[HBASE-25608] Support HFileOutputFormat locality sensitive even destination cluster is different from source cluster - ASF JIRA

Details

Type: Improvement
Status: Resolved
Priority: Major
Resolution: Fixed
Affects Version/s: 3.0.0-alpha-1, 1.7.0, 2.4.1, 1.8.0
Fix Version/s: 3.0.0-alpha-1
Component/s: None
Labels:
None

Hadoop Flags:

Reviewed
Release Note:

Hide

Added configurations to specify the ZK cluster key for remote cluster in HFileOutputFormat2.
Default, input and output are to the cluster specified in Job configuration.
Use HFileOutputformat2#configureRemoteCluster to have output go to a remote cluster.
HFileOutputFormat2#configureIncrementalLoad(Job, Table, RegionLocator) configure them using Table's configuration.
You can also configure them by calling HFileOutputFormat2#configureRemoteCluster explicitly.

Show
Added configurations to specify the ZK cluster key for remote cluster in HFileOutputFormat2. Default, input and output are to the cluster specified in Job configuration. Use HFileOutputformat2#configureRemoteCluster to have output go to a remote cluster. HFileOutputFormat2#configureIncrementalLoad(Job, Table, RegionLocator) configure them using Table's configuration. You can also configure them by calling HFileOutputFormat2#configureRemoteCluster explicitly.

Description

Sometimes, we want to perform MR job which is source cluster and destination cluster is different like following for data migration, batch job and so on.
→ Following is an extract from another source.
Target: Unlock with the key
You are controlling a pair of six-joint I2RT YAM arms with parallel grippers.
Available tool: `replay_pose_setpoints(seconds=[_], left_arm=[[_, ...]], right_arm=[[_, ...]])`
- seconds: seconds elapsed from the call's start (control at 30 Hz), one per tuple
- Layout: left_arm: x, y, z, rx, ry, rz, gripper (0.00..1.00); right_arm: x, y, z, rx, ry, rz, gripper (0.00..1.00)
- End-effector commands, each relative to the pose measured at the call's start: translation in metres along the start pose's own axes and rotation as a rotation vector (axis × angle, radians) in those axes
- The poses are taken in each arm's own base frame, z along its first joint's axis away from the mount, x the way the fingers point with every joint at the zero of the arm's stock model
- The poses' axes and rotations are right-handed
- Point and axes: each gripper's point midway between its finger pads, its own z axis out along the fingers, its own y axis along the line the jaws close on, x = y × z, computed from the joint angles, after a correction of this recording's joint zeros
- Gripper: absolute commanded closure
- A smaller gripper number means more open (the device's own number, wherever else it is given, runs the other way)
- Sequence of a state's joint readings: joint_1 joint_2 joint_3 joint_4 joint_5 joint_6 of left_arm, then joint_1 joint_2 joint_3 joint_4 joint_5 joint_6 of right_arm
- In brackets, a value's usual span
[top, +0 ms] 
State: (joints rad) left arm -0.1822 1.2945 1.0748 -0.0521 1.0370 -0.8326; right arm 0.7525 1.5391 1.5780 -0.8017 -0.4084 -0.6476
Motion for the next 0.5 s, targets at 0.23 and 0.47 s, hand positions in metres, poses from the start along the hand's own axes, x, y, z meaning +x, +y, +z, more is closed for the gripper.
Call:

        Configuration conf = HBaseConfiguration.createClusterConf(HBaseConfiguration.create(), sourceClusterKey);

        final Job job = Job.getInstance(conf, jobName);
        // ...
        FileOutputFormat.setOutputPath(job, new Path(outputPath));

        Scan scan = createScanner();

        TableMapReduceUtil.initTableMapperJob(
                sourceTableName, scan,
                Mapper.class,
                ImmutableBytesWritable.class, Put.class, job);

        try (Connection con = ConnectionFactory.createConnection(destinationClusterKey); 
             Table table = con.getTable(destinationTableName); 
             RegionLocator regionLocator = con.getRegionLocator(destinationTableName)) {
            HFileOutputFormat2.configureIncrementalLoad(job, table, regionLocator);
        }
        return job.waitForCompletion(true) ? 0 : 1;

HFileOutputFormat2 doesn't create locality-sensitive hfiles.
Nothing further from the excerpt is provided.